The proverbial ink had barely dried on our first posting on this topic (noting that few parties in Inter Partes Review (IPR) proceedings had taken advantage of the settlement option) when we saw an outbreak of judgments terminating proceedings by mutual consent.  It seems that parties are indeed availing themselves of the provisions of the AIA that allow terminations without findings when they reach a settlement agreement.

On July 22, 2013, the PTAB terminated eighteen different IPR proceedings involving Oracle Corporation and Clouding IP, LLC.  The 18 petitions had been filed by Oracle challenging the validity of eleven patents asserted by Clouding IP in a patent infringement suit filed last year in the federal district court for Delaware.  The petitions had been filed by Oracle late in 2012 and early in 2013 in response to the infringement suit.  (The base cost for requesting inter partes review in each instance is a nonrefundable official fee of $23,000.  Hence, Oracle’s out-of-pocket costs in filing the eighteen IPR petitions were at least $414,000 – not considering the fees they paid to their attorneys to prepare the petitions.)

In granting the joint motions to terminate, the PTAB noted that in each of the proceedings Clouding has not yet filed its Patent Owner Response or any Motion to Amend Claims.  Oracle represented that it would no longer participate even if the Board did not terminate the review.  The PTAB panel also noted that a copy of a settlement agreement had been filed under seal and counsel for the parties represented that they will move to dismiss related district court litigation between the parties.  The board terminated the 18 proceedings and also granted the parties joint request to have their settlement agreement treated as confidential business information under 35 U.S.C. § 317(b) and 37 C.F.R. § 42.74(c).
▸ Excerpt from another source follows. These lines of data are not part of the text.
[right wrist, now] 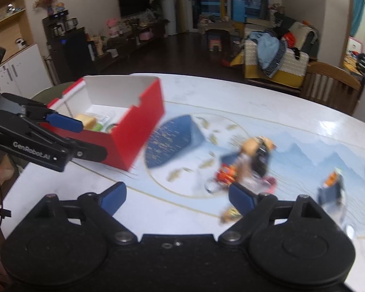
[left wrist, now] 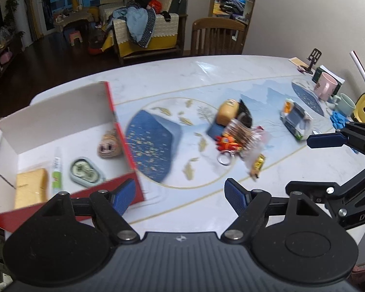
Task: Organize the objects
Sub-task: 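Withdraw both grippers from the box toward the snack packet and white bottle cap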
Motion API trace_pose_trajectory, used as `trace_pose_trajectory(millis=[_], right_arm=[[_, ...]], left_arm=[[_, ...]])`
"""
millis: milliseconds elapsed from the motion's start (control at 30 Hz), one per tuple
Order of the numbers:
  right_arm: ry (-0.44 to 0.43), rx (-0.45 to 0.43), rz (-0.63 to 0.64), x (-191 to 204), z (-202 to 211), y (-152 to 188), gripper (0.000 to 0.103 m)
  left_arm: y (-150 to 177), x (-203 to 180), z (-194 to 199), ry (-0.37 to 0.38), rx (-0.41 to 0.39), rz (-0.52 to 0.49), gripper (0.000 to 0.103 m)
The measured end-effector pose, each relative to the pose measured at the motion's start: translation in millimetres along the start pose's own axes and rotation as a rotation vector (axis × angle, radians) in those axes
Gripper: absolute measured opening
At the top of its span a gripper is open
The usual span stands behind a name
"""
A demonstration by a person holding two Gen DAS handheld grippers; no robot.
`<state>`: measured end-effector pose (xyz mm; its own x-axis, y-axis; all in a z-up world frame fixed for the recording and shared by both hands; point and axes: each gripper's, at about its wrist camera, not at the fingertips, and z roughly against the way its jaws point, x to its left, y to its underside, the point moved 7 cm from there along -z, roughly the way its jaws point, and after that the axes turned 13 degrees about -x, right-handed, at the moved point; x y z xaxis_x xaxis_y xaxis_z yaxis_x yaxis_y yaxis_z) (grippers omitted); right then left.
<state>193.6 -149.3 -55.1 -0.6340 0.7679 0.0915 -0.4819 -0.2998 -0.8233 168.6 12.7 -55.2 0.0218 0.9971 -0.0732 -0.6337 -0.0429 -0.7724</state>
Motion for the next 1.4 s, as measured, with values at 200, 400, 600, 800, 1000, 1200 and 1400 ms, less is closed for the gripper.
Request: trace_pose_trajectory(millis=[200,400,600,800,1000,1200,1400], right_arm=[[0.066,0.0,-0.03,-51,19,23,0.094],[0.157,0.027,-0.076,-105,35,54,0.094],[0.246,0.053,-0.143,-151,43,79,0.094],[0.323,0.078,-0.172,-194,43,93,0.094],[0.392,0.106,-0.202,-238,32,104,0.094],[0.439,0.134,-0.206,-273,16,114,0.09],[0.452,0.161,-0.215,-295,3,120,0.09]], left_arm=[[6,-35,-13,0.011,0.025,-0.001,0.084],[13,-67,-29,0.045,0.052,-0.007,0.09],[22,-91,-54,0.076,0.089,0.003,0.09],[29,-109,-82,0.098,0.113,-0.008,0.1],[34,-120,-111,0.098,0.117,0.017,0.103],[41,-133,-135,0.108,0.123,-0.027,0.103],[48,-144,-154,0.106,0.157,-0.083,0.103]])
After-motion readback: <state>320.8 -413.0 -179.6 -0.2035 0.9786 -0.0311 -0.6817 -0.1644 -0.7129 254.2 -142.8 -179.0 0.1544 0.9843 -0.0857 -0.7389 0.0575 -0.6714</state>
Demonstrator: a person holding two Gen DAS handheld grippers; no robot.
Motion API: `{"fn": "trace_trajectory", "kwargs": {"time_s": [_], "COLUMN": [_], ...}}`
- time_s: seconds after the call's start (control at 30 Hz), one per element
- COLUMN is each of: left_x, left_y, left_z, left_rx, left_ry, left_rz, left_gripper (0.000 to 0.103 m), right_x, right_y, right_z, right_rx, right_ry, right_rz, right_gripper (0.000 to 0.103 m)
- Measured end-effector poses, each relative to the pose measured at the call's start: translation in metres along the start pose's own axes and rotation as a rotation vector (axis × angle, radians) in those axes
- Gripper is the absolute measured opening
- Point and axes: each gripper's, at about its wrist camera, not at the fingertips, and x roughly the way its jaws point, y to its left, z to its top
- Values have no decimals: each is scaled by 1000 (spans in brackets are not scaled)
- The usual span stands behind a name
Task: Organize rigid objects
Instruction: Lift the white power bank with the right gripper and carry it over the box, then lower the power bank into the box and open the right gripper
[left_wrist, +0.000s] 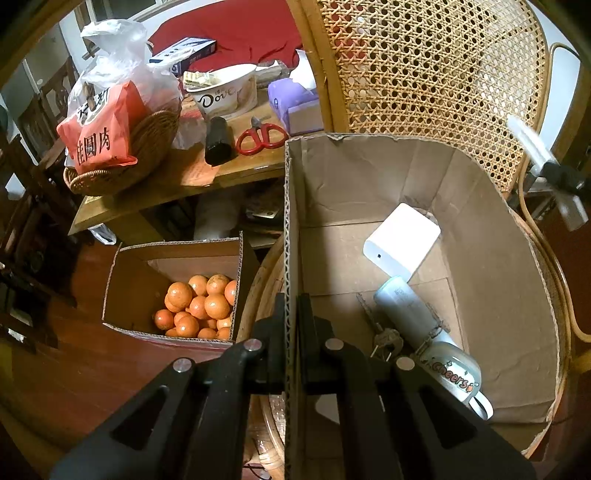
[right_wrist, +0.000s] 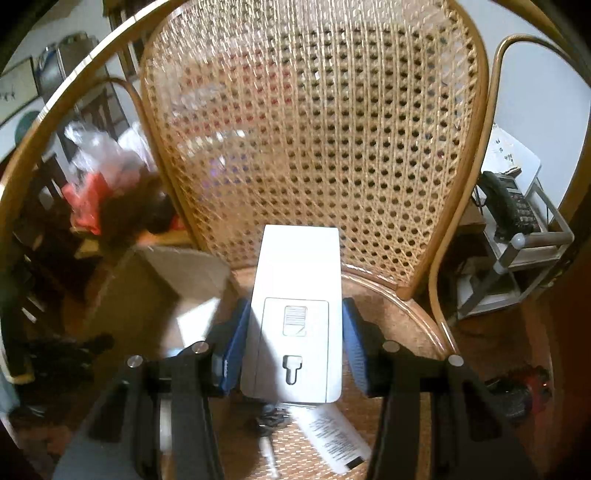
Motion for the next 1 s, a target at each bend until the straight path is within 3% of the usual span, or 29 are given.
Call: {"fn": "trace_trajectory", "kwargs": {"time_s": [0.2,0.43,0.83,1.0], "left_x": [0,-1,-8,-9], "left_y": [0,1,3,3], "left_z": [0,0,0,-1], "left_rx": [-2,-9,-16,-22], "left_ry": [0,0,-21,-24], "left_rz": [-2,-10,-15,-25], "left_gripper": [4,4,3,3], "right_x": [-20,-13,25,35], "right_y": [29,78,126,133], "right_z": [0,-19,-63,-73], "right_rx": [-67,-190,-407,-442], "right_ry": [-40,-16,104,156], "right_rz": [60,111,47,38], "right_gripper": [52,52,52,52]}}
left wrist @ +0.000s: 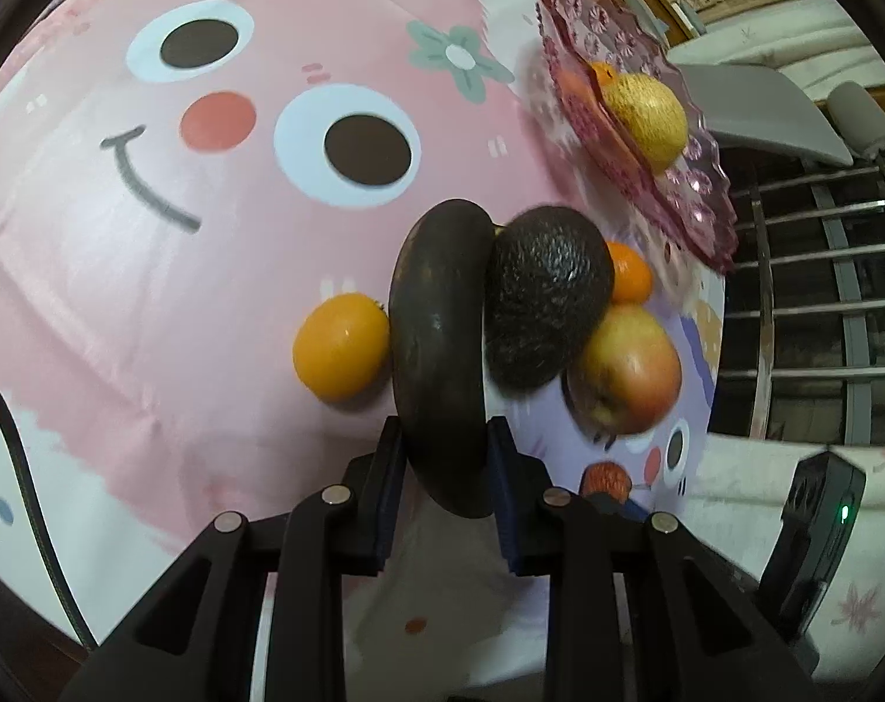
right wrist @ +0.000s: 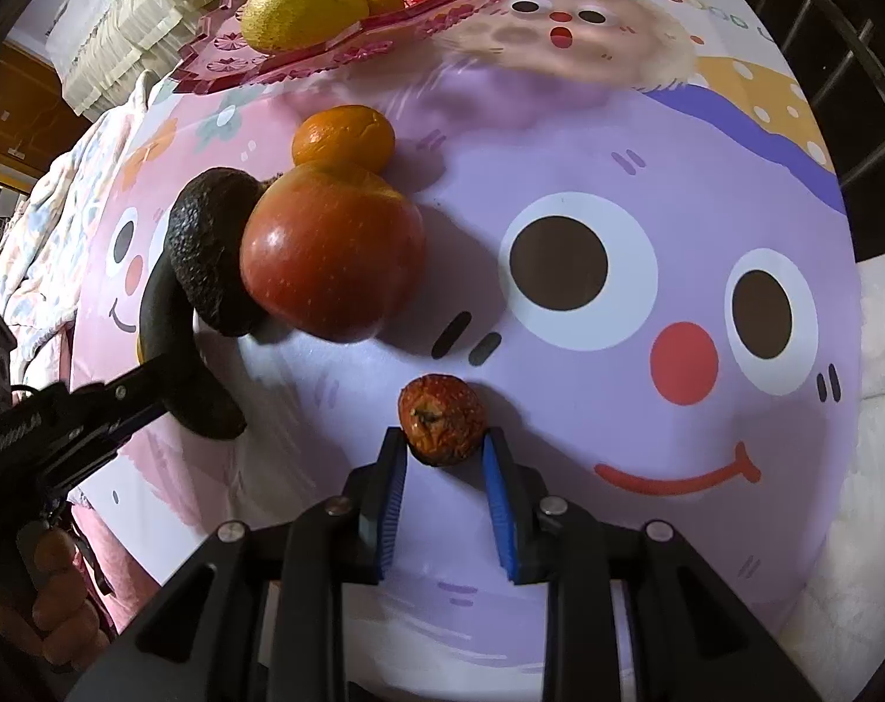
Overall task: Organize fruits
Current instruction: 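Grasp the banana with the left tool while the right tool grasps the small red fruit, then carry the banana and red fruit into the pink bowl and open both tools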
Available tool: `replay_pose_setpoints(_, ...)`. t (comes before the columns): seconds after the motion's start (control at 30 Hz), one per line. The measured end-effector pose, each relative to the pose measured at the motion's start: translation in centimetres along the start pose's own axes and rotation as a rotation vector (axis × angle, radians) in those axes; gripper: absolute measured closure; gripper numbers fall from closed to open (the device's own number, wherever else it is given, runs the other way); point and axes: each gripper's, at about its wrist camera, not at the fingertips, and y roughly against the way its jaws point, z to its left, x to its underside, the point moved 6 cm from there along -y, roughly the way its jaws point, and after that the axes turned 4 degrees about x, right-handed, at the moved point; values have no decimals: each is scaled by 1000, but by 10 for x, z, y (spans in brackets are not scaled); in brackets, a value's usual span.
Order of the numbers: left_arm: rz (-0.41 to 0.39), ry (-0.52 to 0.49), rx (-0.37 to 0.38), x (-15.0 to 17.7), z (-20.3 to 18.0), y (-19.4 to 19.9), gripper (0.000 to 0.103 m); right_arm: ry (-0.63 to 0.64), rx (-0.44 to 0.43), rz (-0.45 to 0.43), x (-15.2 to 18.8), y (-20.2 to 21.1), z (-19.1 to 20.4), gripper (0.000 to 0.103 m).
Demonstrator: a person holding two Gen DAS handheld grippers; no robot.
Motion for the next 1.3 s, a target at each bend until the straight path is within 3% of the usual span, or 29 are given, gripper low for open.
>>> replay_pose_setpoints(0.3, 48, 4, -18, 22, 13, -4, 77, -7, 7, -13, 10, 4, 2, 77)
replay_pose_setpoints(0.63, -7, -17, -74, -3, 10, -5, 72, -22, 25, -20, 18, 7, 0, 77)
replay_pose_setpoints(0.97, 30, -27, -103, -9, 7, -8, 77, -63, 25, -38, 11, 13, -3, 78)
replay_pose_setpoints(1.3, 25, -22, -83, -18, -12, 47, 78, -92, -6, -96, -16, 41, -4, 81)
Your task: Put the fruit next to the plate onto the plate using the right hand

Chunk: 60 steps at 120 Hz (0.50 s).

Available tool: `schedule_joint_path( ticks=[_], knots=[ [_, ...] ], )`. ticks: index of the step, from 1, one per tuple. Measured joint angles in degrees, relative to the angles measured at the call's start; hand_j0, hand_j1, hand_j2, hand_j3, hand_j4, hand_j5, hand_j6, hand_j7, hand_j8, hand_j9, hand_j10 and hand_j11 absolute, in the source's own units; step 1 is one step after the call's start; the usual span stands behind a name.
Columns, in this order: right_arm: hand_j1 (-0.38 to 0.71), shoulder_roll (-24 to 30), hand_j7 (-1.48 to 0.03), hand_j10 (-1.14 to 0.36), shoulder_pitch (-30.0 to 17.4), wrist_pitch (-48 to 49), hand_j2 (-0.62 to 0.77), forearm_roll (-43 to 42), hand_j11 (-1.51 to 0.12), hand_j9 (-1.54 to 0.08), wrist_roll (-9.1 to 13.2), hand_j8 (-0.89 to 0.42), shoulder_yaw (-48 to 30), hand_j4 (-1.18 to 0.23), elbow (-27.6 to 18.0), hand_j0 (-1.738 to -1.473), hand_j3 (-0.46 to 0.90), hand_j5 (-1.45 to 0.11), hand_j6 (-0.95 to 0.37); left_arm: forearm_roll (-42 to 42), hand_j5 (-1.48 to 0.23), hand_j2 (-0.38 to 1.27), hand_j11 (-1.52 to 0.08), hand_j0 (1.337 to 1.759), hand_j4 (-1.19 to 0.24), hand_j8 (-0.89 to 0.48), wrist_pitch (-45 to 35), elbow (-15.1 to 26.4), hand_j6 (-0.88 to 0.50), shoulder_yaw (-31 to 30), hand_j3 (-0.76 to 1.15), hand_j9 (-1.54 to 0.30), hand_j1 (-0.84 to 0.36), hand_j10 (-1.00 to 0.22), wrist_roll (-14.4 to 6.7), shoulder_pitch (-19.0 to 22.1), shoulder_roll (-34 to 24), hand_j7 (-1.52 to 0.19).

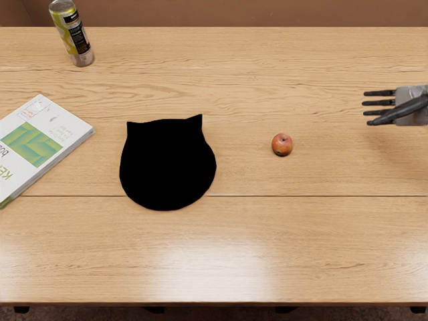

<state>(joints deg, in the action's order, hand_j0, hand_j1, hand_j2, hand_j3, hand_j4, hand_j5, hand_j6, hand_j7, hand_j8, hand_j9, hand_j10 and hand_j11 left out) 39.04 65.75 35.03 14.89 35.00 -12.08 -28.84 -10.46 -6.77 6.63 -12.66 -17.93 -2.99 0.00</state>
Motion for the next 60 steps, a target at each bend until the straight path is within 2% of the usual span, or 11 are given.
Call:
schedule_joint_path(
  ticks=[27, 41, 47, 60],
  knots=[
    [-0.35, -0.1, 0.00, 0.00, 1.4, 0.0, 0.00, -0.6, 0.00, 0.00, 0.0, 0.00, 0.1, 0.00, -0.9, -1.658, 0.00, 0.00, 0.00, 0.0, -0.02, 0.00, -0.02, 1.658, -0.02, -0.02, 0.0, 0.0, -0.02, 0.0, 0.00, -0.02, 0.33, -0.02, 0.0, 0.0, 0.0, -0.02],
    [-0.35, -1.3, 0.00, 0.00, 5.3, 0.0, 0.00, -10.5, 0.00, 0.00, 0.0, 0.00, 0.8, 0.00, -1.1, -1.658, 0.00, 0.00, 0.00, 0.0, -0.02, 0.00, -0.02, 1.658, -0.02, -0.02, 0.0, 0.0, -0.02, 0.0, 0.00, -0.02, 0.33, -0.01, 0.0, 0.0, 0.0, -0.02],
    [-0.35, -4.6, 0.00, 0.00, 7.6, 0.0, 0.00, -16.8, 0.00, 0.00, 0.0, 0.00, 3.4, 0.00, -1.2, -1.658, 0.00, 0.00, 0.00, 0.0, -0.02, 0.00, -0.02, 1.658, -0.01, -0.01, 0.0, 0.0, -0.02, 0.0, 0.00, -0.02, 0.33, -0.01, 0.0, 0.0, 0.0, -0.02],
    [-0.35, -16.2, 0.00, 0.00, 13.1, -1.9, 0.00, -24.9, 0.00, 0.00, 0.0, 0.00, 15.3, 0.00, -1.6, -1.658, 0.00, 0.00, 0.00, 0.0, -0.02, 0.00, -0.02, 1.658, -0.02, -0.02, 0.0, 0.0, -0.02, 0.0, 0.00, -0.02, 0.33, -0.01, 0.0, 0.0, 0.0, -0.02]
  ],
)
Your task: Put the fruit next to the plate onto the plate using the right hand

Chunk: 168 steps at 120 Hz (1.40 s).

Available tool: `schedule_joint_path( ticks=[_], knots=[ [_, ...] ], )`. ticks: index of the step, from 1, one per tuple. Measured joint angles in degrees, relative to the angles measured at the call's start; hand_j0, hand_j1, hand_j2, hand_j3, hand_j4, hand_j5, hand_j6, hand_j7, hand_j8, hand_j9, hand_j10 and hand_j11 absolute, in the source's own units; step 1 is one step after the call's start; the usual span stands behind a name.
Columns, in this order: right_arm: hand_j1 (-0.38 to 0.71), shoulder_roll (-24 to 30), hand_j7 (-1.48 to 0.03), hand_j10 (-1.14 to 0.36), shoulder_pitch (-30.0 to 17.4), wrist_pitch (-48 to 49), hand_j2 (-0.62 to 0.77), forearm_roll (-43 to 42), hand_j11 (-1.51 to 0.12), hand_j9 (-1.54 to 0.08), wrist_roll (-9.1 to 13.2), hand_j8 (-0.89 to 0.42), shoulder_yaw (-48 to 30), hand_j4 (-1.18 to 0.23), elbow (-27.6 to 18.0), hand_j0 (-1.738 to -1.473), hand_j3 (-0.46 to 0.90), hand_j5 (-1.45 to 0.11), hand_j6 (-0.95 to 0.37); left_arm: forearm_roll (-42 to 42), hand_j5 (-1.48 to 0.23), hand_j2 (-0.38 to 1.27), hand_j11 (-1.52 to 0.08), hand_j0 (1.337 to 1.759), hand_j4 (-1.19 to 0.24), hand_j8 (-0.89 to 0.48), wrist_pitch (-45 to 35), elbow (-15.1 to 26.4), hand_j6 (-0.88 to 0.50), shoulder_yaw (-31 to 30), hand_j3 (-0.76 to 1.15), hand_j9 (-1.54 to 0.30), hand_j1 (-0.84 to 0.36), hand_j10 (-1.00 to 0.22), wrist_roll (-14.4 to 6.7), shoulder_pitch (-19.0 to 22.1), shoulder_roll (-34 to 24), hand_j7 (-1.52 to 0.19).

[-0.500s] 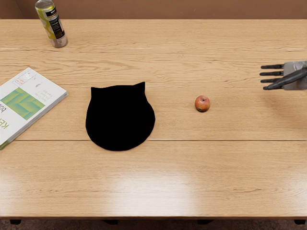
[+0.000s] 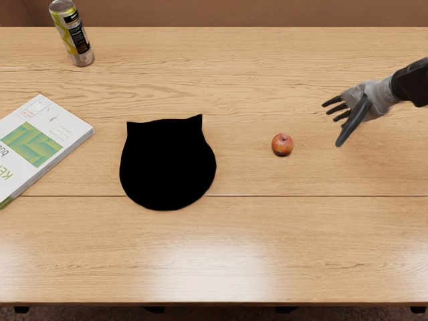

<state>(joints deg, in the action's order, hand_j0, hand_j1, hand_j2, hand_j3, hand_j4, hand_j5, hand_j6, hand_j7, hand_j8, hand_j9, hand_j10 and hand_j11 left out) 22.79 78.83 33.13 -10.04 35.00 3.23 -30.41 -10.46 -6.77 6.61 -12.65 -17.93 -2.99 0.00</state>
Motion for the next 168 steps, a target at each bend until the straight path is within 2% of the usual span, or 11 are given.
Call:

The settlements do not appear to have chastened Clouding IP.  A week after the termination of the Oracle IPR petitions, Clouding IP was back in the Delaware federal district court – this time asserting its patents against Hewlett Packard Co., AT&T, Inc and CA Technologies, Inc.

In addition to the Oracle terminations, four other proceedings were terminated in July.  Proceedings Nos. 2013000104 and 2013000176 between Hyundai Motor America (petitioner) and Clear with Computers, LLC (patent owner) were terminated based on a joint motion of the parties.  In the Hyundai cases, however, the PTAB questioned the settlement agreement because it had no terms other than an agreement to move to terminate the IPR proceedings.

Before granting the motion to terminate, the Board ordered Hyundai and the patent owner to certify in writing that there were no other written or oral agreements or understandings, including any collateral agreements, between them, “including but not limited to, licenses, covenants not sue, confidentiality agreements, or other agreements of any kind, that are made in connection with, or in contemplation of, the termination of the IPR Proceedings.”  The parties confirmed there were no other agreements and certified that there were no pending patent infringement suits involving the patent-in-suit.

In Proceeding No. IPR2013000216, the board granted a joint motion by Applied Voice & Speech Technologies (petitioner) and IPVX Patent Holdings, Inc. (patent owner) to terminate.  In this instance, the PTAB panel accepted the motion and a copy of the settlement agreement under seal.  The board also noted that it had not yet authorized institution of the inter partes review and, hence, no trial had yet been instituted based on AVST’s petition.  Because the proceeding was in the preliminary proceeding stage the PTAB concluded it was appropriate to enter judgment.

In Proceeding No. IPR2013000245 between A. L. Lee Corporation (petitioner) and Brookville Equipment Corporation (patent owner), the PTAB likewise noted that the proceedings were in a preliminary stage and entered  judgment terminating the proceeding based on the filing of a settlement agreement under seal and a joint motion to terminate.